PROBLEM:
Only the lines from the start of the data to the line containing "Note: in this drill we tag the red", both included, should be output, exactly and without pictures.

(Collected data entries)
★ ★ ★ ★ ★

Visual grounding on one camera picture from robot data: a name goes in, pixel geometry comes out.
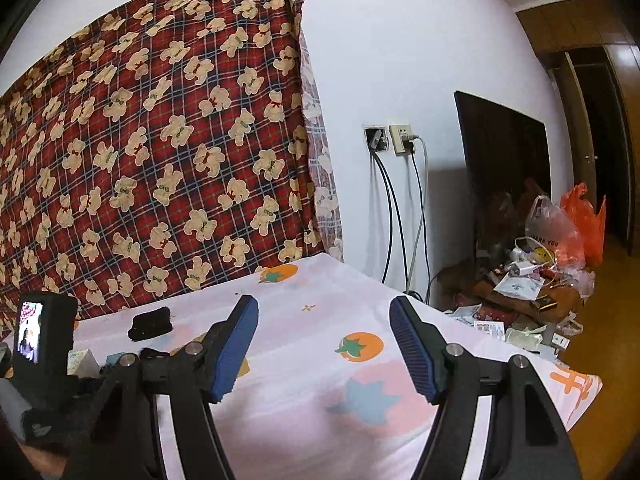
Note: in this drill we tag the yellow smiley toy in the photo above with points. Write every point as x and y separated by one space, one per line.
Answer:
540 256

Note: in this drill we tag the black flat television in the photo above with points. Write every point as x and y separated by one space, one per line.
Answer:
500 160

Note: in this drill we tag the red plaid bear blanket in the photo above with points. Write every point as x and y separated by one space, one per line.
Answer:
150 160

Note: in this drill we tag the white lace curtain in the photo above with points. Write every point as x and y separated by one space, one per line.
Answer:
325 195

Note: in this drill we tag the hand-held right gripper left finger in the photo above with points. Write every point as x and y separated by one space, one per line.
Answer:
235 345

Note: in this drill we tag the white plastic bag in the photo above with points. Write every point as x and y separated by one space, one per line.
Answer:
550 225

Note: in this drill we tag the blue dotted tissue box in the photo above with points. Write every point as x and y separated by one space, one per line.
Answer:
82 362

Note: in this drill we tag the black fuzzy washcloth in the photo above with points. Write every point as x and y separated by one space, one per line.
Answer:
150 326

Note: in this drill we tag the wooden wardrobe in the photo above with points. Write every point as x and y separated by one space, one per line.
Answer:
575 25

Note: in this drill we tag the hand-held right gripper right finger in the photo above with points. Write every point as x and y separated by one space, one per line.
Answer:
415 350

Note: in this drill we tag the fruit print tablecloth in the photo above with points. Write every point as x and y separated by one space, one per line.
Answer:
310 360

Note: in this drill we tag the wall socket with white plug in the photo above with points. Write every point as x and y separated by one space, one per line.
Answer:
401 139

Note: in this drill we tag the pile of household clutter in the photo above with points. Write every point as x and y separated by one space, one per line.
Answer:
520 300

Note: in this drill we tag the person's left forearm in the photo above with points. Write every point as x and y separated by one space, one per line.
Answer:
42 465

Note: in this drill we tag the orange plastic bag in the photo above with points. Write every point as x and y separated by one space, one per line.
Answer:
590 225

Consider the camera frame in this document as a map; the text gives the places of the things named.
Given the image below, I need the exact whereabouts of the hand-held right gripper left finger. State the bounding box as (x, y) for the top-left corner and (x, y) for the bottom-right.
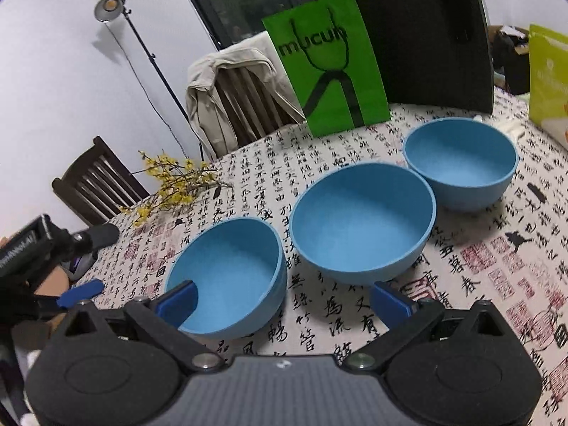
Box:
(62, 280), (225, 373)

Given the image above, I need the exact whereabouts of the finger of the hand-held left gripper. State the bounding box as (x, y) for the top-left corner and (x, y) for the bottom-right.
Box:
(60, 224), (120, 258)
(31, 279), (105, 316)

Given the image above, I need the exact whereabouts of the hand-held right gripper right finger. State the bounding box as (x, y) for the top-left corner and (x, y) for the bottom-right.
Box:
(344, 280), (507, 373)

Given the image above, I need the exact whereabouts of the blue bowl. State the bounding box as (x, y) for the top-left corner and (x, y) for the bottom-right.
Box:
(402, 118), (519, 212)
(165, 217), (288, 339)
(289, 163), (438, 285)

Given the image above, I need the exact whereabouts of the grey and purple cloth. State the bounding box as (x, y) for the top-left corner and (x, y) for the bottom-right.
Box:
(66, 253), (98, 280)

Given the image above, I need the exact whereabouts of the dark wooden chair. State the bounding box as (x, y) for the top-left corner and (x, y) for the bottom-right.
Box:
(52, 136), (152, 227)

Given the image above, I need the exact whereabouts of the yellow flower branch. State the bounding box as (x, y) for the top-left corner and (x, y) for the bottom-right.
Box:
(119, 151), (234, 227)

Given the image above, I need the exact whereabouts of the calligraphy printed tablecloth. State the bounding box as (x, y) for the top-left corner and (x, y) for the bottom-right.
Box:
(71, 86), (568, 413)

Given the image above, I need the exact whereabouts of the beige jacket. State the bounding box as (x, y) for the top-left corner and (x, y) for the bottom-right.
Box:
(185, 32), (307, 160)

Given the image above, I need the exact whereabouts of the green paper bag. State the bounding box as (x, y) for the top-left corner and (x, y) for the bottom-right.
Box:
(262, 0), (391, 138)

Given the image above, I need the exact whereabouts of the wooden chair under jacket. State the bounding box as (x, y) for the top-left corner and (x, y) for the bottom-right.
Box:
(213, 64), (307, 147)

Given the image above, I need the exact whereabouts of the studio lamp on stand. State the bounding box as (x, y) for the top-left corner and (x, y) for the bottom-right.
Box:
(93, 0), (207, 160)

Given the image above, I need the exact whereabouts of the black paper bag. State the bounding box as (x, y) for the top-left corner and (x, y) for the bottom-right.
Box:
(346, 0), (495, 115)

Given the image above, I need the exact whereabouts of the yellow-green snack box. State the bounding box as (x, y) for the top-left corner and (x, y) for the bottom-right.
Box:
(528, 24), (568, 138)

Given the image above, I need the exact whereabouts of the dark framed glass door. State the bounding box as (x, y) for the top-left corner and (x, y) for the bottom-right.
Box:
(171, 0), (351, 51)

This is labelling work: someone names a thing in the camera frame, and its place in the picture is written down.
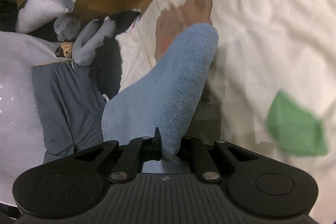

★ ★ ★ ★ ★

ANSWER TO THE PROBLEM:
Visual grounding on one camera picture from robot data: a name goes in, pixel geometry comes out.
Note: in this drill we tag the yellow smiley toy in the photo above with points. Write every point as x and y separated by one space, one per line.
Answer:
540 256

Note: in this drill we tag the black flat television in the photo above with points. Write every point as x and y separated by one space, one per line.
Answer:
500 160

Note: in this drill we tag the red plaid bear blanket in the photo above with points. Write every point as x and y separated by one space, one per line.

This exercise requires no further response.